Joe Miller for president
Before Eliot Spitzer went all Rachel Maddow on him last week, Texas Gov. Rick
Perry (R) was saying that he saw the future of America rising with the
governors, not the president or Congress.
But apoplexy set in with the host before Perry could advance his thesis. He did
manage to get out the radically old idea that the states should be allowed to
manage their own Social Security. Unquestionably he is right. But what is more
important in this election cycle than whether old-school conservatives or new-school
win the congressional debate on earmarks is whether the 600-plus newly elected conservatives
in the states will find a working model for Perry’s thesis. Like all theses, to
become reality this one needs a place to begin and an avatar. The place should
be Alaska and the avatar should be Joe Miller of Alaska. Miller should bring
these ideas forward, possibly as a third party: a Federalist Party candidate
for president in 2012. The scorn poured upon Sarah Palin by the MSM had a
reverse effect; it raised her to national prominence. The strange and unlikely
Murkowski contention has done the same for Miller.
There are a lot of things that have happened these past two years that
Americans find interesting but don’t quite understand, as we have been
conditioned since kindergarten by other explanations that are reinforced daily.
Like how the 17th Amendment, passed in 1913, makes any difference in our lives.
It takes some explication and some explanation. Judge Andrew Napolitano well explains
how it took power from the states and gave it to central government, why it is
unconstitutional, and why it made presidents like Clinton, W. Bush and Obama
grand imperial celestial potentates. What is the end result of this gargantuan,
globalist delusion (The Washington Post’s
Steven Pearlstein’s excellent phrase, “dysfunctional co-dependency”) in the practical
and material governance of states and individuals and in human freedom and
development? We become a vulnerable and dependent prey species. A penguin horde
in a sea of hungry predators.
Judge Napolitano’s Fox Business show “Freedom Watch” explains to millions today
what only a few of us were talking about in small, fussy libertarian journals
just two years ago. It may be seen as a barometer of American temperament that
his show goes after the election from a Saturday morning special to five nights
a week primetime. This new movement has gone beyond Beck’s rants and Mall
rallies. Thoughtful and committed people are interested. But it takes
responsible new people to lead the way to new thinking and visualization.
Perry, Judge Napolitano and Palin form a context, and with Miller as action
man, a quaternity: a trail leading to the future.

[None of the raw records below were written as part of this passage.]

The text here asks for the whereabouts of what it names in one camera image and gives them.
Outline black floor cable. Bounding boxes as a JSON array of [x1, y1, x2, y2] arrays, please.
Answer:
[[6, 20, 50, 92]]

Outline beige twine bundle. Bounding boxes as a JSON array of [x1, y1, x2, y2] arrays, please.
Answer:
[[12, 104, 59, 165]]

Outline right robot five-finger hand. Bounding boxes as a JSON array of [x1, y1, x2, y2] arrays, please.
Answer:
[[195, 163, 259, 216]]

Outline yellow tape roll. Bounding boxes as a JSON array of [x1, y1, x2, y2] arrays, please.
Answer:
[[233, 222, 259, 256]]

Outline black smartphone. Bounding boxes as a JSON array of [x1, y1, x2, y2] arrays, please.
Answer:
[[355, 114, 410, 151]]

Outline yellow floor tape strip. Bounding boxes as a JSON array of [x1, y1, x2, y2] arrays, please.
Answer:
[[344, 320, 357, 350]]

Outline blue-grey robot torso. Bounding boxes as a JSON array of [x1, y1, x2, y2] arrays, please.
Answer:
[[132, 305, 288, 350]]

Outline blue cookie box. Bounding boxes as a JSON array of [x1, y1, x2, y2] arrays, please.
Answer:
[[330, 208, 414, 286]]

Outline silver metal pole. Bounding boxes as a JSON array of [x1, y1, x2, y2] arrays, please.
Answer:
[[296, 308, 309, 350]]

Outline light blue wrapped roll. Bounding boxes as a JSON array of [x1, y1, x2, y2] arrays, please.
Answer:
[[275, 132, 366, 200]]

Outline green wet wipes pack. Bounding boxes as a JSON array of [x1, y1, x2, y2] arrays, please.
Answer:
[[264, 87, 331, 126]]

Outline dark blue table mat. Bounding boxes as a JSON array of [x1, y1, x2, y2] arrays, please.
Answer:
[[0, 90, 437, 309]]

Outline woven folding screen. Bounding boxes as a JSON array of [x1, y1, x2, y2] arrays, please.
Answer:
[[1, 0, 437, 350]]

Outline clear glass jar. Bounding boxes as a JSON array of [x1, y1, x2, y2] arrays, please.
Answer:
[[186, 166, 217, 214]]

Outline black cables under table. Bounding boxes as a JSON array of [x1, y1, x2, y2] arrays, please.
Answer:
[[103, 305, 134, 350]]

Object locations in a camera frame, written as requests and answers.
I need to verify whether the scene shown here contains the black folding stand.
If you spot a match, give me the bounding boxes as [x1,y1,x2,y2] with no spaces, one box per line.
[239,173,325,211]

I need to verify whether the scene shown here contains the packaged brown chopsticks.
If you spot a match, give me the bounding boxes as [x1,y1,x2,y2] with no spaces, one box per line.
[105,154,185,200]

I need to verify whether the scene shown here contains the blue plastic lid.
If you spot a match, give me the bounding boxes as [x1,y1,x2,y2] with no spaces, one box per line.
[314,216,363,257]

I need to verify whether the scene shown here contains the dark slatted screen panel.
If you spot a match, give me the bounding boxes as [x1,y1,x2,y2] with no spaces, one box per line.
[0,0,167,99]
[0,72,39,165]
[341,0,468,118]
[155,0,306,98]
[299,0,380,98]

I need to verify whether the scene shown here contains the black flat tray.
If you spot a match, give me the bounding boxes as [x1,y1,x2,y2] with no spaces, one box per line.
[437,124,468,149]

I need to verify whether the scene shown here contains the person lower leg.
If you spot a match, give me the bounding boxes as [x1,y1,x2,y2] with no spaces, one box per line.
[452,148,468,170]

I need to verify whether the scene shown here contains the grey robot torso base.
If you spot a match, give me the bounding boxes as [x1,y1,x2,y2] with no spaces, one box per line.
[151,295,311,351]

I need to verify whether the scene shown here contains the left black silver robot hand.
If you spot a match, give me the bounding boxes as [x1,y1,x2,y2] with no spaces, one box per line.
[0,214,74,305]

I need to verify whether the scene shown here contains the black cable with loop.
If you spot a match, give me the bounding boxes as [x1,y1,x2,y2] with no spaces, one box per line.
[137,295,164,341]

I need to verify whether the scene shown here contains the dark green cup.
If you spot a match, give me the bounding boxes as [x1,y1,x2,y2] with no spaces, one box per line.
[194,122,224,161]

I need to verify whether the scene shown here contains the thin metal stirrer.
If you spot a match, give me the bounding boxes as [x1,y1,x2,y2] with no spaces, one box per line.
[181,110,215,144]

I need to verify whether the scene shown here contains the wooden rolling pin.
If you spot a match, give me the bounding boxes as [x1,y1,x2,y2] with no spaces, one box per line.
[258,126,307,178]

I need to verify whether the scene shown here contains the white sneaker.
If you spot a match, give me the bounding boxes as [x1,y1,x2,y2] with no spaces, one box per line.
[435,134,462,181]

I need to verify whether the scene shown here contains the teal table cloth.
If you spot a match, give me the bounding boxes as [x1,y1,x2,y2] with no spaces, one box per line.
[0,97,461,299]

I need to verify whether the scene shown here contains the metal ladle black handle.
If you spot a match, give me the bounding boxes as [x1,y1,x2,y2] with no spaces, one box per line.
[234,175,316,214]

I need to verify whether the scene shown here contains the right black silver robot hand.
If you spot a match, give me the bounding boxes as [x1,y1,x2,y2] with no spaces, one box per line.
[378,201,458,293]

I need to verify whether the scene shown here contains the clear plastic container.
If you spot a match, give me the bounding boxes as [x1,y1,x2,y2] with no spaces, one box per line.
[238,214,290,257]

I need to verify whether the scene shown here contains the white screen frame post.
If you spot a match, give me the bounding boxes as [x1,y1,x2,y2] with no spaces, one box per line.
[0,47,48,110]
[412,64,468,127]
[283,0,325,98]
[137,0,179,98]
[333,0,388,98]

The Murkowski/Miller conflict is a classic struggle of Old Temple vs. New
Temple; the old, with witch doctors and shamans in attendance, hoping against
hope to prevent the awakening of a new generation. It happens every generation.
It never works. The old — Lisa Murkowski, Nancy Pelosi — become icons of
intransigence; like Ozzy Osbourne and Keith Richards, embarrassing residue of
time past that won’t let go. We experienced this in the ’60s. We experience it
again today.
Sarah Palin is Mama Grizzly of this new movement and Rick Perry is Papa Bear.
But there is not now a potentially more effective leader and advocate for the
new directions than Joe Miller, and not a better Petri dish for this new
experiment in self-reliance and self-determination than Alaska.